Ionization Energy: The minimum amount of energy required to remove an electron from its
outermost orbit of an atom or molecule in gaseous state is called Ionization Energy.
Units : KJ/mol or
Kcal/mol.
1st ionization energy
X ⟶ X+ + e−
The first ionization energy is the energy required to remove the most loosely held electron from one mole of gaseous atoms to
produce 1 mole of gaseous ions each with a charge of 1+.
2nd Ionization Energy
X+ ⟶ X2+ + e−
The second ionization energy is the energy it takes to remove another electron to form an M2+ ion in the gas phase.
3rd Ionization energy
X2+ ⟶ X3+ + e−
The third ionization energy is the energy it takes to remove another electron to form an M3+ion in the gas phase.
Explanation:
A simple analogy is that when 50 rows of persons are sitting in front of a screen showing movie. The persons sitting in front
rows will be able to listen audio and visualize properly when compared with the 50th row of people. So, here the rows
of persons are compared to electrons and screen to nucleus. The amount of energy we require to deviate a person sitting in the
50 row is very less as he is unable to visualize properly and hear properly. The amount of energy we should spend to deviate a
first row person concentration is more. So as the atom, if the size of the atom is more the valence electrons are loosely held,
so, ionization energy is less. If the size of the atom is less, valence electrons are tightly held and the Ionization energy is
more.
Graph showing Variations in Ionization energy in Period 3 elements.
In a group: As you go down a group, the ionization energy decreases. This is due to the “shielding effect” which is basically when there is repulsion between the electrons in the inner shell and the valence electrons.
Explanation: As we already know that nucleus which is positively charged attracts the negatively charged electrons. Just like unlike poles attract each other and like poles repel each other. There exists repulsions between the electrons in the inner shells and valence electrons. The electrons in the inner shells acts like a ‘shield’ and as a result the valence electrons are less attracted by the nucleus. So, the electrons are loosely held and needs less energy to remove an electron from valence shell.
Several exceptions arise in trend of ionization energies across a period
Above shown is the 2nd period in which IE increases from Li to Be, as Be has fully filled outer shell, then
decreases to boron followed by increase at ‘N’ due to stable half filled configuration which followed by decrease to
oxygen. ‘Ne’ has highest value as it is difficult to remove the electron from its shell.
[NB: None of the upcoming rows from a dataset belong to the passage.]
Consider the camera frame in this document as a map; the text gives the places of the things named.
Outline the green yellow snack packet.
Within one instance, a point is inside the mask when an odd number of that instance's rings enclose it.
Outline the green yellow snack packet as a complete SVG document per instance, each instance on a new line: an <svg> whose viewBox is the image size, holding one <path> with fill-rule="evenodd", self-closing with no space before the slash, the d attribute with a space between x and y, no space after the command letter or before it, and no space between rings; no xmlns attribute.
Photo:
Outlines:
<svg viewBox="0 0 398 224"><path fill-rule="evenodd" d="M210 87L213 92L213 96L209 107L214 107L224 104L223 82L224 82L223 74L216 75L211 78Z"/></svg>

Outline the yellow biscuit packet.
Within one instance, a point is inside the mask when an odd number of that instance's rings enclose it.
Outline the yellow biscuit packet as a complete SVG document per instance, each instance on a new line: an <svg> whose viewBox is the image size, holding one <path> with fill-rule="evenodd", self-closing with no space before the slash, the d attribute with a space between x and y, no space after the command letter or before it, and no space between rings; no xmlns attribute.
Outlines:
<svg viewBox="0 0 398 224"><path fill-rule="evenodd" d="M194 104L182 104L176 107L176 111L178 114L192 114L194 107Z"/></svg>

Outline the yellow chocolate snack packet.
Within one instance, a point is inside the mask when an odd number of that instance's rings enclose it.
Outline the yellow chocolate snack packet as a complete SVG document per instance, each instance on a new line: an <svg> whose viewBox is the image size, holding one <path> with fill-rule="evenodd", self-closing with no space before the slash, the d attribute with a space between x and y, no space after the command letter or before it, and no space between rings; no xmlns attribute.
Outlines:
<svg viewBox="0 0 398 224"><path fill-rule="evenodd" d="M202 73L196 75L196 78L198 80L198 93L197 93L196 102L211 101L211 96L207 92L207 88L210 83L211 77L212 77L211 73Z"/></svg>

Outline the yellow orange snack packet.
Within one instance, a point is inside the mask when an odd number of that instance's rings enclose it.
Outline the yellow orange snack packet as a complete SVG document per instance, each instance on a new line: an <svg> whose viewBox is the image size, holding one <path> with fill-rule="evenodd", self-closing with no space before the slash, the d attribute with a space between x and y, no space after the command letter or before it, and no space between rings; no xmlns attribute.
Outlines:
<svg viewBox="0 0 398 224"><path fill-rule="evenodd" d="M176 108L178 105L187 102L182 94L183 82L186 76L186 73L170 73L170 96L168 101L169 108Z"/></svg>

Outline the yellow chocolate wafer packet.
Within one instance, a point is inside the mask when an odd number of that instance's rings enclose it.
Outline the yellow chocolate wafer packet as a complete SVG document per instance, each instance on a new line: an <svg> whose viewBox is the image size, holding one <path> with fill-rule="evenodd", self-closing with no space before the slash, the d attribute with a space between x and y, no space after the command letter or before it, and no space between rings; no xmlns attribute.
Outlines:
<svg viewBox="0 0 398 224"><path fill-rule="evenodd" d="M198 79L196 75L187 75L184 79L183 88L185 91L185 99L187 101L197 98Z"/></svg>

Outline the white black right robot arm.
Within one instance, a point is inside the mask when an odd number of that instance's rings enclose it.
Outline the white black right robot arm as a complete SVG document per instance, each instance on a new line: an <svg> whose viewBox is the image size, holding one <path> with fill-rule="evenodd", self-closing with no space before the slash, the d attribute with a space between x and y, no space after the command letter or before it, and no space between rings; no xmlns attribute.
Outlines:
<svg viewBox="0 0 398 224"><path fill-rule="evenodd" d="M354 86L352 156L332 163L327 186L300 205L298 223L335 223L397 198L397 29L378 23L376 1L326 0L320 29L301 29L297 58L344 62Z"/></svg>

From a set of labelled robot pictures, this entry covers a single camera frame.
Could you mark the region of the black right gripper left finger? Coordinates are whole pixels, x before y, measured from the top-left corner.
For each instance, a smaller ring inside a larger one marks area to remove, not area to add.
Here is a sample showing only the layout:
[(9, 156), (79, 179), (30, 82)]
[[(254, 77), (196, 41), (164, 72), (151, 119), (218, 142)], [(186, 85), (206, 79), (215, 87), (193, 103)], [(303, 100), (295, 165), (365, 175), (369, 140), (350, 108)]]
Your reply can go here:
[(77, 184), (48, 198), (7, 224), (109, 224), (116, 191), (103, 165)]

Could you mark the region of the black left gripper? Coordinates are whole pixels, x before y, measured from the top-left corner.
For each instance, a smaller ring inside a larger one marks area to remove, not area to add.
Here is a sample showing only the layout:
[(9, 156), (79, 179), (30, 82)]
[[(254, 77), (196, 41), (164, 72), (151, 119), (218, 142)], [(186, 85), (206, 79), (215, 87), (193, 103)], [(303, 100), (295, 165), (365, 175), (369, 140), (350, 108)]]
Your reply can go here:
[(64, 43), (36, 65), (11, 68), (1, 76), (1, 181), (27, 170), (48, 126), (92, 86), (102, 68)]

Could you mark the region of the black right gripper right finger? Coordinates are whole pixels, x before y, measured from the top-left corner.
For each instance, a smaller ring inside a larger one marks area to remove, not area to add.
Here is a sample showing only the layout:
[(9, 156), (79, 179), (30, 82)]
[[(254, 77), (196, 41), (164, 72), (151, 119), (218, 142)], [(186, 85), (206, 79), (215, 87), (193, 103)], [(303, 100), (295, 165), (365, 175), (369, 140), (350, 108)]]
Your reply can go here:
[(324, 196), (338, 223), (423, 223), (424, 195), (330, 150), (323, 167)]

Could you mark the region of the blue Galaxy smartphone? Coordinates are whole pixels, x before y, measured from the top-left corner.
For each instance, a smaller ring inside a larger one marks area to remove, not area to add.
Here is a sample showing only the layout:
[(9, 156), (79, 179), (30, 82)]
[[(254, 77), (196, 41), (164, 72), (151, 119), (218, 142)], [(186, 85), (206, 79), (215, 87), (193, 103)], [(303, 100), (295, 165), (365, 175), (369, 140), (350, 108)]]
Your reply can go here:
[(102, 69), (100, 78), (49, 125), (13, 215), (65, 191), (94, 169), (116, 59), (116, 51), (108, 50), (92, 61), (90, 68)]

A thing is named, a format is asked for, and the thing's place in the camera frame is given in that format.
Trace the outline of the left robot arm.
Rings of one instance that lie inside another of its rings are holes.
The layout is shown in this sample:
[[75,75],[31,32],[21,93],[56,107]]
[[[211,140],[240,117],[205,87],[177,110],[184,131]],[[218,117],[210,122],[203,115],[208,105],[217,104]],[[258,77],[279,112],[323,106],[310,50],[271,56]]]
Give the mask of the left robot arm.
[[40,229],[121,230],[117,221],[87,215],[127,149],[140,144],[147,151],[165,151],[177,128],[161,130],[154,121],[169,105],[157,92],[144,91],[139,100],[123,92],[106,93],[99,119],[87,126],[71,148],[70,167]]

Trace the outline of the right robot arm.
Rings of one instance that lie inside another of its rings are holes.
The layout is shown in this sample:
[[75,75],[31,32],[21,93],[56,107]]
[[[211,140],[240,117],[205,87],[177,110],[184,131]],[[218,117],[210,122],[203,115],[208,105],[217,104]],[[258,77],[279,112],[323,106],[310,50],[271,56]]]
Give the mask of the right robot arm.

In a period: As we go across a period, ionization energy increases. This occurs because as the number of protons increase in the nucleus, the attraction to the valence electrons also increases.
Explanation: As we move across the period the electrons are added to the same shell, as a result the size of the atom decreases. The valence electrons are tightly held by the nucleus. So, the ionization energy increases.